Segment Open

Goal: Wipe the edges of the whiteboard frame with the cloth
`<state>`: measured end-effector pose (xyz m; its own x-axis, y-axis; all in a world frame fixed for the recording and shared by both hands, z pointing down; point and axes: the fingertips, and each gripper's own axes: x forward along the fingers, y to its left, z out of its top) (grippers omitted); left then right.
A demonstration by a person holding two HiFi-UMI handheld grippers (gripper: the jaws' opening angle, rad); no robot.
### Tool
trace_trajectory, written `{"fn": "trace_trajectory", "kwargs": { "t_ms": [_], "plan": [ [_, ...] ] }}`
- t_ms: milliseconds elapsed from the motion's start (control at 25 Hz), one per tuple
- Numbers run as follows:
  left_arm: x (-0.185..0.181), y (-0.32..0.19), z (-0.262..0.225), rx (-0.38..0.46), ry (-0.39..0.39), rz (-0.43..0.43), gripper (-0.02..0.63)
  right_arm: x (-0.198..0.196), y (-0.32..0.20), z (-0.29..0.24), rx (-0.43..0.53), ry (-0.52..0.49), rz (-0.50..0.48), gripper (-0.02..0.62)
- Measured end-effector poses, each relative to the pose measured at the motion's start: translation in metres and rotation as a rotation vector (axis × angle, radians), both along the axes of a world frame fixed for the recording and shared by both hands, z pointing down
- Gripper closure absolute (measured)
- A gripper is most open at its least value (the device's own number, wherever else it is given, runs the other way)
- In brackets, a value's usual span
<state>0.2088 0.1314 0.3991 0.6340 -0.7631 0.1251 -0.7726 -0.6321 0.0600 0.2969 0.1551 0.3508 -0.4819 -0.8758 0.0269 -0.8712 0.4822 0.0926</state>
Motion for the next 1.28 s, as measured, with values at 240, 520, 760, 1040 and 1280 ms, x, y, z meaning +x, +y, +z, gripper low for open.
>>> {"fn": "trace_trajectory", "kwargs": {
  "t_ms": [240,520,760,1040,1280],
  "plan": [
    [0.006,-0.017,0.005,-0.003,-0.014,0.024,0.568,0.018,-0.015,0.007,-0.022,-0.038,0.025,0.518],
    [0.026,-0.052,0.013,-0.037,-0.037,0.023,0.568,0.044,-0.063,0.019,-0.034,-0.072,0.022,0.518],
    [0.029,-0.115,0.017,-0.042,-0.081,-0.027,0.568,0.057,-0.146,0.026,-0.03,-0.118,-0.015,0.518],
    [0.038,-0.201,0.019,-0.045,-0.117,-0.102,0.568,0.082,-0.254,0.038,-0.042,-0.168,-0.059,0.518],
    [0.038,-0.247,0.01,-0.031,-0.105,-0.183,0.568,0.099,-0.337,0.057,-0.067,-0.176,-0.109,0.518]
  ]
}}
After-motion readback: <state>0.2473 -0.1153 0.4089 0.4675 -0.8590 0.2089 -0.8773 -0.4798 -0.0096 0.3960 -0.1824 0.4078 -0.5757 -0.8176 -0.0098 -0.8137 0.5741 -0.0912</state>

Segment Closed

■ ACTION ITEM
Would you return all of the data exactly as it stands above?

■ ANSWER TO THE EXERCISE
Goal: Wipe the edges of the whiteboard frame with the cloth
`<state>`: measured end-effector pose (xyz m; its own x-axis, y-axis; all in a world frame fixed for the recording and shared by both hands, z pointing down; point and axes: the fingertips, and each gripper's own axes: x forward along the fingers, y to its left, z out of its top) (grippers omitted); left then right.
A demonstration by a person holding two HiFi-UMI handheld grippers (gripper: the jaws' opening angle, rad); no robot.
### Tool
trace_trajectory, written `{"fn": "trace_trajectory", "kwargs": { "t_ms": [_], "plan": [ [_, ...] ] }}`
- t_ms: milliseconds elapsed from the motion's start (control at 25 Hz), one per tuple
- Numbers run as follows:
  left_arm: x (-0.185..0.181), y (-0.32..0.19), z (-0.262..0.225), rx (-0.38..0.46), ry (-0.39..0.39), rz (-0.43..0.43), gripper (-0.02..0.63)
  right_arm: x (-0.198..0.196), y (-0.32..0.20), z (-0.29..0.24), rx (-0.43..0.53), ry (-0.52..0.49), rz (-0.50..0.48), gripper (-0.02..0.62)
- Measured end-effector poses, each relative to the pose measured at the motion's start: translation in metres and rotation as a rotation vector (axis × angle, radians), both along the axes of a world frame fixed for the recording and shared by both hands, z pointing down
- Gripper closure absolute (measured)
- A gripper is most open at its least value (the device's own number, wherever else it is given, runs the other way)
- In brackets, a value's usual span
<state>0.2088 0.1314 0.3991 0.6340 -0.7631 0.1251 -0.7726 -0.6321 0.0600 0.2969 0.1551 0.3508 -0.4819 -0.8758 0.0269 -0.8712 0.4822 0.0926</state>
Motion for the next 1.28 s, as measured, with values at 240, 520, 760, 1040 and 1280 ms, x, y, z meaning +x, +y, +z, gripper low for open.
>>> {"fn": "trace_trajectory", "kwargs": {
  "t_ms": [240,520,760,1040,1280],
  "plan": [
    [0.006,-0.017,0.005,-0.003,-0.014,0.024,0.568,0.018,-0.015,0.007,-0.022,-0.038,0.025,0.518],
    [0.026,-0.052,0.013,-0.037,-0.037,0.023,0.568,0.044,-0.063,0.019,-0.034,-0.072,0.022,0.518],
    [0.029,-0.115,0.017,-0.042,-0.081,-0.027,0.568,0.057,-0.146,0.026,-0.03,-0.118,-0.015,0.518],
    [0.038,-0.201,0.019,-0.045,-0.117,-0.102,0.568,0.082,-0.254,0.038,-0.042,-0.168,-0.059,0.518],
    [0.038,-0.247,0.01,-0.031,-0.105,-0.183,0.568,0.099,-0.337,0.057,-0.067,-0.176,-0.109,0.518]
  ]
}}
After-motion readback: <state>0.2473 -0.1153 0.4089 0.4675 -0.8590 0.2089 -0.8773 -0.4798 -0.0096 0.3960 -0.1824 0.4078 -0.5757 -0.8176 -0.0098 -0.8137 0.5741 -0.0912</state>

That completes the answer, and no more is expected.